Why is lxml.etree.iterparse() eating up all my memory?

This eventually consumes all my available memory and then the process is killed. I’ve tried changing the tag from schedule to ‘smaller’ tags but that didn’t make a difference.

What am I doing wrong / how can I process this large file with iterparse()?

import lxml.etree

for schedule in lxml.etree.iterparse('really-big-file.xml', tag='schedule'):
    print "why does this consume all my memory?"

I can easily cut it up and process it in smaller chunks but that’s uglier than I’d like.

Asked By: sente


Answer #1:

As iterparse iterates over the entire file a tree is built and no elements are freed. The advantage of doing this is that the elements remember who their parent is, and you can form XPaths that refer to ancestor elements. The disadvantage is that it can consume a lot of memory.

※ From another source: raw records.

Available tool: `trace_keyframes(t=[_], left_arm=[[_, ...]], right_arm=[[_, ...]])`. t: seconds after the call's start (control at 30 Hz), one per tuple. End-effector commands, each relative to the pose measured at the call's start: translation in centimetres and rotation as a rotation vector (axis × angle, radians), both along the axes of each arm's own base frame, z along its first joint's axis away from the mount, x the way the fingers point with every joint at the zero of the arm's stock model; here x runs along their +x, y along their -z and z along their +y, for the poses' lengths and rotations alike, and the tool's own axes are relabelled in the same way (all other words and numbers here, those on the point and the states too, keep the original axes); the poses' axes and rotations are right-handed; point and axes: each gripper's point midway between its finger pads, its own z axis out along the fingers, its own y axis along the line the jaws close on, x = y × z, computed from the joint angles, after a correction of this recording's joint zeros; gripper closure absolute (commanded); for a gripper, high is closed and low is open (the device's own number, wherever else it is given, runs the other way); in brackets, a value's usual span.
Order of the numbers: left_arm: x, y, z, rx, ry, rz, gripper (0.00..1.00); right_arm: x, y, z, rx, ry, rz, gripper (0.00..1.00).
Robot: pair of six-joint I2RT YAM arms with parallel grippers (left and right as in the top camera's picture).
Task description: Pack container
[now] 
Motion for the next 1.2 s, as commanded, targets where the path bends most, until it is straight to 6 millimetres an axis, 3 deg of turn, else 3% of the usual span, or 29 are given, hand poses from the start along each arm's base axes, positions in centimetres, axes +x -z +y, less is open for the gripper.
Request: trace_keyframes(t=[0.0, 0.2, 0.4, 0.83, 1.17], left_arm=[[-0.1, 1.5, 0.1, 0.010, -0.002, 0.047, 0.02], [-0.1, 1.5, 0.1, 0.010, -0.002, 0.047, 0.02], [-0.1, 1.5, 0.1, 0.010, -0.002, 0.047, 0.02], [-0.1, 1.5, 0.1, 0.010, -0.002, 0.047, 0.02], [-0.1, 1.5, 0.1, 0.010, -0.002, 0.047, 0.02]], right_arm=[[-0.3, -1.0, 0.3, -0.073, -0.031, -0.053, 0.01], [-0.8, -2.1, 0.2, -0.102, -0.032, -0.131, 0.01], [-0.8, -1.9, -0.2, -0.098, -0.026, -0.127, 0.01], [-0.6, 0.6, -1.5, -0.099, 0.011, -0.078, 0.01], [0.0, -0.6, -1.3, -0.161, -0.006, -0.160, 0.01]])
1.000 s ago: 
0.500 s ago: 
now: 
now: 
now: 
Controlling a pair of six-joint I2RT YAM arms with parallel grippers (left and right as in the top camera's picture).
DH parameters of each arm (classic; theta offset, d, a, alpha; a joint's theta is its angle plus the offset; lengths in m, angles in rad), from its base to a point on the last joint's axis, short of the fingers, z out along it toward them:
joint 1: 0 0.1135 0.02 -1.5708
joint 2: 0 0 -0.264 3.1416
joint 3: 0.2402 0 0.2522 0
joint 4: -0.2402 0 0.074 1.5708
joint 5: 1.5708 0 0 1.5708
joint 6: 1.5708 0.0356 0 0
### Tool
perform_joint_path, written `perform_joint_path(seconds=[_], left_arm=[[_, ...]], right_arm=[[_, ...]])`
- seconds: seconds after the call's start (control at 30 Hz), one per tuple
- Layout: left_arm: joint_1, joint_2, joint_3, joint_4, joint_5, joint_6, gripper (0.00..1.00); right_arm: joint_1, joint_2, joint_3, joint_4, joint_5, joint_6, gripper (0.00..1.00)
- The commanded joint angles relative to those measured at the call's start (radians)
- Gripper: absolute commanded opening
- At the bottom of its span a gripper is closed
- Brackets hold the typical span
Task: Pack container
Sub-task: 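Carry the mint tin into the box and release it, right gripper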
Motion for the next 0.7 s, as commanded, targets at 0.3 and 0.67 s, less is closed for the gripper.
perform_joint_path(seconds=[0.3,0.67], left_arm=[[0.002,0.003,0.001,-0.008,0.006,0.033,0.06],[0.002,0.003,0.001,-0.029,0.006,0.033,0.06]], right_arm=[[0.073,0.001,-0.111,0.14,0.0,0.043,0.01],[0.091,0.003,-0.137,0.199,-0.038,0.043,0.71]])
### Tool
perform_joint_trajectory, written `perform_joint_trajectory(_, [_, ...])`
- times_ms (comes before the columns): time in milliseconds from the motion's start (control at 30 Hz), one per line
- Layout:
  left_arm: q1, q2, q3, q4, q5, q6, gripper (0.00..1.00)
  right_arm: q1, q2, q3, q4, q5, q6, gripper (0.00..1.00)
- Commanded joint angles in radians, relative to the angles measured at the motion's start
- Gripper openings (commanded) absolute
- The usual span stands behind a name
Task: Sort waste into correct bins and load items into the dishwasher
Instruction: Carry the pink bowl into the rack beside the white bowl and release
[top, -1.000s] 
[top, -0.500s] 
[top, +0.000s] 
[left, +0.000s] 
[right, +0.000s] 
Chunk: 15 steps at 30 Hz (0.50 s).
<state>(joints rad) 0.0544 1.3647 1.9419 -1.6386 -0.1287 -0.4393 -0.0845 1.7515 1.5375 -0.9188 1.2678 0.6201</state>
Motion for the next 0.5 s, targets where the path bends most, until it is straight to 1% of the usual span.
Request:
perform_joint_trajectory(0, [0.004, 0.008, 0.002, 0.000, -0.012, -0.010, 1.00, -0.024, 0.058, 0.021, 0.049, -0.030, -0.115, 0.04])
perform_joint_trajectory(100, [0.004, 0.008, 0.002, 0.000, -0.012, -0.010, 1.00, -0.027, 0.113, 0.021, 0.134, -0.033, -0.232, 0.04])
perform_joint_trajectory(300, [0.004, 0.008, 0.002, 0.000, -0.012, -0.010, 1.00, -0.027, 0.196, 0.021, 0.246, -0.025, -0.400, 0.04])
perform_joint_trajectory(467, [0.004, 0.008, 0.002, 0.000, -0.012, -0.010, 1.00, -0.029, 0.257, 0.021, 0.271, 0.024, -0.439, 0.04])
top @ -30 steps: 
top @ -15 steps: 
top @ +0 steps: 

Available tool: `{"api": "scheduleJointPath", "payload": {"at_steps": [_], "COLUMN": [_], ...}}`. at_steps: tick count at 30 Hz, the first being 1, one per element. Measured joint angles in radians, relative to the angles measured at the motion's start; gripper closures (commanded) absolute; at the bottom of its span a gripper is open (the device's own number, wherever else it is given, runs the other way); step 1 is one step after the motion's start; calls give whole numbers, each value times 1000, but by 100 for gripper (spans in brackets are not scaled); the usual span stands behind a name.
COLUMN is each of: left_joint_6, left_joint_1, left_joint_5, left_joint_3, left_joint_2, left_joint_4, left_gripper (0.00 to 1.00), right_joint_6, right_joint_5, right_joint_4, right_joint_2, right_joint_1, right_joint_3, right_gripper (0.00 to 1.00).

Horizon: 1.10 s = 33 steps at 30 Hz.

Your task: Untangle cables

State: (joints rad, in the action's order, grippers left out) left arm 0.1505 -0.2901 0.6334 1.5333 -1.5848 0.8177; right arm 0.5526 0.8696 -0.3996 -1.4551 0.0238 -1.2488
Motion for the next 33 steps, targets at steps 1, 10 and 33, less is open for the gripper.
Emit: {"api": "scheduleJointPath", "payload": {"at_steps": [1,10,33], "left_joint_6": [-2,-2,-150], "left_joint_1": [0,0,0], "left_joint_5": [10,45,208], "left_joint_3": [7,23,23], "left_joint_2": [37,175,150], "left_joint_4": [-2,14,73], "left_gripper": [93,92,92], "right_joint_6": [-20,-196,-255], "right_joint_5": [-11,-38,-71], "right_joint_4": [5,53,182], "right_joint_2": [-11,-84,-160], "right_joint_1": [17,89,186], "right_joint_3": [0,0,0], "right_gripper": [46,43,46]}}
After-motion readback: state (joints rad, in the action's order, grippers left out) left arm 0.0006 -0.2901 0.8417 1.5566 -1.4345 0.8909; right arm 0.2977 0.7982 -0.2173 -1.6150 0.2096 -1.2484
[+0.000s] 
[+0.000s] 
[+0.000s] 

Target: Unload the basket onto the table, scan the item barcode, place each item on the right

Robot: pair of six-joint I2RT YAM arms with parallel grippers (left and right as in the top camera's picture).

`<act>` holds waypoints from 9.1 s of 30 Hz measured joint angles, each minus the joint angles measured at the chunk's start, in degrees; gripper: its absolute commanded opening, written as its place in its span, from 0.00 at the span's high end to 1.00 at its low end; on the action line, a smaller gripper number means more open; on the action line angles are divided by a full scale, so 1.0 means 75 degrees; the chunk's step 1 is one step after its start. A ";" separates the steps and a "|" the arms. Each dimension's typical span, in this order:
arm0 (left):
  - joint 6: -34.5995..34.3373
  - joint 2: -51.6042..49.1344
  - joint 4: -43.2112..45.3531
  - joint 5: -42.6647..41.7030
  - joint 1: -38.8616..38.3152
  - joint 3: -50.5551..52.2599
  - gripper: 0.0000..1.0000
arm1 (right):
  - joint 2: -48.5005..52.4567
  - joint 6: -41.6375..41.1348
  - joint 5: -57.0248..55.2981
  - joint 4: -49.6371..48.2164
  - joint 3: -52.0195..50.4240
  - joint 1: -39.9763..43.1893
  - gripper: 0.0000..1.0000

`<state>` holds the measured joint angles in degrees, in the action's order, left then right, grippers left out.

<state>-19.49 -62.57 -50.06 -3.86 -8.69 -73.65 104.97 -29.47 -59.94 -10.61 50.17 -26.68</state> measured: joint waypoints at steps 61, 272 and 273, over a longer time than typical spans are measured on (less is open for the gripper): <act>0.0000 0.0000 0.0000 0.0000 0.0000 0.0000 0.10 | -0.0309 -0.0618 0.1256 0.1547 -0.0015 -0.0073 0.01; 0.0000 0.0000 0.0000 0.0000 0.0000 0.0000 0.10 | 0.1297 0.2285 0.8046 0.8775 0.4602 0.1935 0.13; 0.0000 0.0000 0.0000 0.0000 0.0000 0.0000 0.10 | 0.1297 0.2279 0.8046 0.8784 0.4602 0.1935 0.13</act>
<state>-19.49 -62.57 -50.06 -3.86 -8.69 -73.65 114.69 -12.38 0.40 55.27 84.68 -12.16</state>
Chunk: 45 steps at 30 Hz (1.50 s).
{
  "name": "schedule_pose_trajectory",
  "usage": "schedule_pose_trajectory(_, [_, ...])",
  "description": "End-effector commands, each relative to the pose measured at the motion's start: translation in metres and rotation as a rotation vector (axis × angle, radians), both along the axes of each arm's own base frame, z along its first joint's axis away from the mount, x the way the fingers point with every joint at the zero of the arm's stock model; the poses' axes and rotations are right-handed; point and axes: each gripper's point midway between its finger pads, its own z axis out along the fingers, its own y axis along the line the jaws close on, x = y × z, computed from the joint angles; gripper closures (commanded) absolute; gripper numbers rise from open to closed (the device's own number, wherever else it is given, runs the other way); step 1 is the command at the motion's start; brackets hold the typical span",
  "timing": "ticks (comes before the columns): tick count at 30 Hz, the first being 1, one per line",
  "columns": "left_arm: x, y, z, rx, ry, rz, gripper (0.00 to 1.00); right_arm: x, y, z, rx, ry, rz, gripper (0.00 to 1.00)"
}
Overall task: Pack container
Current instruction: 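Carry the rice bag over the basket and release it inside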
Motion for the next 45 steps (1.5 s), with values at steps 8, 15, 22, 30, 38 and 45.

In order to free some memory as you parse, use Liza Daly’s fast_iter:

def fast_iter(context, func, *args, **kwargs):
    Based on Liza Daly's fast_iter
    See also http://effbot.org/zone/element-iterparse.htm
    for event, elem in context:
        func(elem, *args, **kwargs)
        # It's safe to call clear() here because no descendants will be
        # accessed
        # Also eliminate now-empty references from the root node to elem
        for ancestor in elem.xpath('ancestor-or-self::*'):
            while ancestor.getprevious() is not None:
                del ancestor.getparent()[0]
    del context

which you could then use like this:

def process_element(elem):
    print "why does this consume all my memory?"
context = lxml.etree.iterparse('really-big-file.xml', tag='schedule', events = ('end', ))
fast_iter(context, process_element)

I highly recommend the article on which the above fast_iter is based; it should be especially interesting to you if you are dealing with large XML files.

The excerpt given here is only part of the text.